David and I, and admittedly more David than I, came close to despising places like Disney World. Nothing is real. Out of swampland rose a “magic kingdom” with rides, amusements, restaurants and more stores than in the Mall of America. It was in no way organic -- people did not gather for pleasure in a simpler time at a beach or a lake here in Orlando. The beach and the lake were dug and sand imported. No natural beauty was demanded attendance, no ancient religious rituals gathered natives from far and wide to celebrate yearly festivals. But 20 years after our last visit, which was our third (excused, at least in our own minds, that we were visiting David’s father and Claire and so might as well experience what so many people talked about), Julia, Cheshire and I allow ourselves to be embraced by the magic of this ersatz kingdom.
And magic, in very carefully controlled terms, it certainly is. And I have the pictures to prove it.
But it all takes time -- I forgot, or never knew, how spread out it is. Transportation takes forever, and although incredibly friendly, the “cast” will direct you to walk in the longest way possible between any two points and will parade you in front of every retail establishment known to man or beast helping you get to your destination. Just what part of frustration don't they understand?? (And of course, this is why the Unofficial Disney tour book and others like it exist).
So, I channel the curmudgeon spirit of my dear David and let it go to enjoy what certainly is magic.
And it is magic.
We are staying in a lovely room, in a very lovely resort -- paid for in part by the conference that I attended, and helped along by the “conference rates” for everything from room to park tickets that we are entitled to use. Boardwalk Inn is a lovely, if not almost too big, resort. Every room has a balcony for early morning and late night sitting -- ours faces a very quiet internal garden which is not at all exciting in the evening (thank, goodness!). It is big enough, lush enough, and efficient enough to feel vacation as a noun and a verb.
There are some strange things -- no map at check in. Hence, the necessity of bringing something from home, or of course, buying it on arrival. And although everyone is helpful, solicitous, generous with advice and help, it is on a need to know basis. As in, the cast member who checks you in will not recommend a particular restaurant but will direct you to a plethora of possibilities which can be mind numbing, and for which you had better have made a reservation for two months. (Again, thanking the gods, the cheat books and my cousin in London for that advice).

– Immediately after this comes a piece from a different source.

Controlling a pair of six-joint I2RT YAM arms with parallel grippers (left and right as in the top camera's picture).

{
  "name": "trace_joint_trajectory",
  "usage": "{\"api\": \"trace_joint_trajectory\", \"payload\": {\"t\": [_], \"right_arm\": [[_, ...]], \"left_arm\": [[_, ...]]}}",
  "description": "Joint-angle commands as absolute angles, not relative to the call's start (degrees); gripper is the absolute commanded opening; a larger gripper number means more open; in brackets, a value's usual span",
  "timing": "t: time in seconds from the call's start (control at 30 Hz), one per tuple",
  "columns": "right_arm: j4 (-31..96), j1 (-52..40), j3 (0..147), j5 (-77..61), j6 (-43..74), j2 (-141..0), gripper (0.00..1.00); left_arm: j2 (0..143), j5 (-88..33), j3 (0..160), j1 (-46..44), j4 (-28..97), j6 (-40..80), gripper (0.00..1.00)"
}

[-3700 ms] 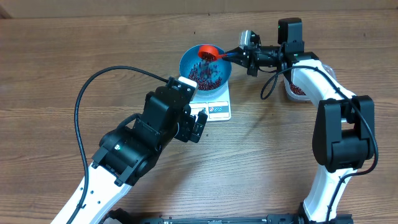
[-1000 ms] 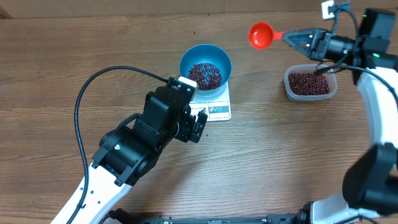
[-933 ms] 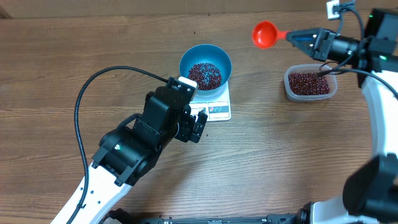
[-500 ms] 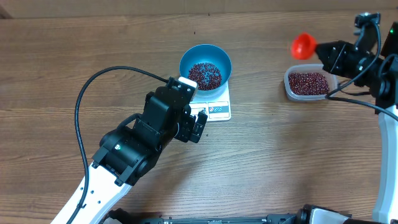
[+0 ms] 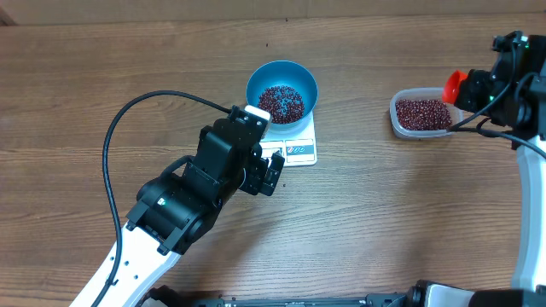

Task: Scoop item into bowl and weigh 150g on scale
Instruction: 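Move the empty scoop back right to the bean tub, then dig the red scoop into the beans again with the right gripper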

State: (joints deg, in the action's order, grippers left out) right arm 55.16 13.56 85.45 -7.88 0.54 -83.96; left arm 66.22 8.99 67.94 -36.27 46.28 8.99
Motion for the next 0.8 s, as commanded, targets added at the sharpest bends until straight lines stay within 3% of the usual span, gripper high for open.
{"api": "trace_joint_trajectory", "payload": {"t": [0.0,0.77], "right_arm": [[55.18,13.89,85.56,-6.46,-1.15,-87.77,0.04],[53.19,13.85,85.54,1.48,-1.1,-104.14,0.04]], "left_arm": [[65.23,9.37,68.07,-36.01,46.26,9.41,1.0],[65.23,9.37,68.07,-36.01,46.26,9.41,0.99]]}}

I went conferencing yesterday -- content will be discussed later -- in a lovely conference center in which all needs were met almost by magic -- a faulty mike replaced almost before a speaker finished her sentence, an additional table appeared and was set without one attendee looking rather lost as he realized his hands were full from the buffet and all the existing seats full. Even my small challenge getting on the internet our first evening here was taken care of first by a tech support phone call (the best tech support since my federal court days and those guys were the best!) and the next day, by an early morning visit which took care of whatever problem there was.
And so, with creature comforts taken care of, and beauty everywhere -- look at “green” Julia told me as we entered the property on Thursday, an apt exclamation for our garden-starved, spring-Wisconsin eyes -- we eased into vacation.
While I conferenced yesterday, Cheshire took Julia to the Magic Kingdom. The pictures say it all -- hours of rides and characters and kid fun. Julia was kissed by Pinocchio and proclaimed her eternal love. She loved her sequined ears and was savvy enough to ask for ear plugs and head phones when the noise got too intense. Although on that last note, Julia did not use plugs and phones during the day and Cheshire assured me that it was sufficiently loud to require them. Julia did need auditory remission at the very loud Puck’s restaurant, touring the Disney Marketplace, and certainly at the Cirque du Soleil show. But again, she was in charge of when to put these things on. Julia is learning to control her environment or just to control the effect that the environment has on her.
The Cirque du Soleil show, La Nouba, was spectacular. Cheshire loved the music; I was thrilled by the visual elements which incorporated an eclectic mixture of French cinema, Comedia Del-Arte, shrill institution, and circus. The "acts" incorporated into the show -- trapeze, juggling, trampoline, uber-biking, tiny Chinese girls with two handed yo-yos, and a few more -- were all very well done and many times so imaginatively conceived as to make me really giggle. It was very loud and intense and too much was happening at the same time -- Julia was, for sure, over stimulated, but did great and was very excited.
It might become the theme of this vacation -- transportation within the "World" sucks. We were misdirected and not told about logical or short cuts getting from place to place. Friday night it almost cost us our dinner reservation, and produced a lot stress as we wolfed down food and ran to our show.
For me, the day was incredibly long, intense -- like at least three days in one.
Still, sweet day, good show, we all fell into bed exhausted with alarms set for Saturday.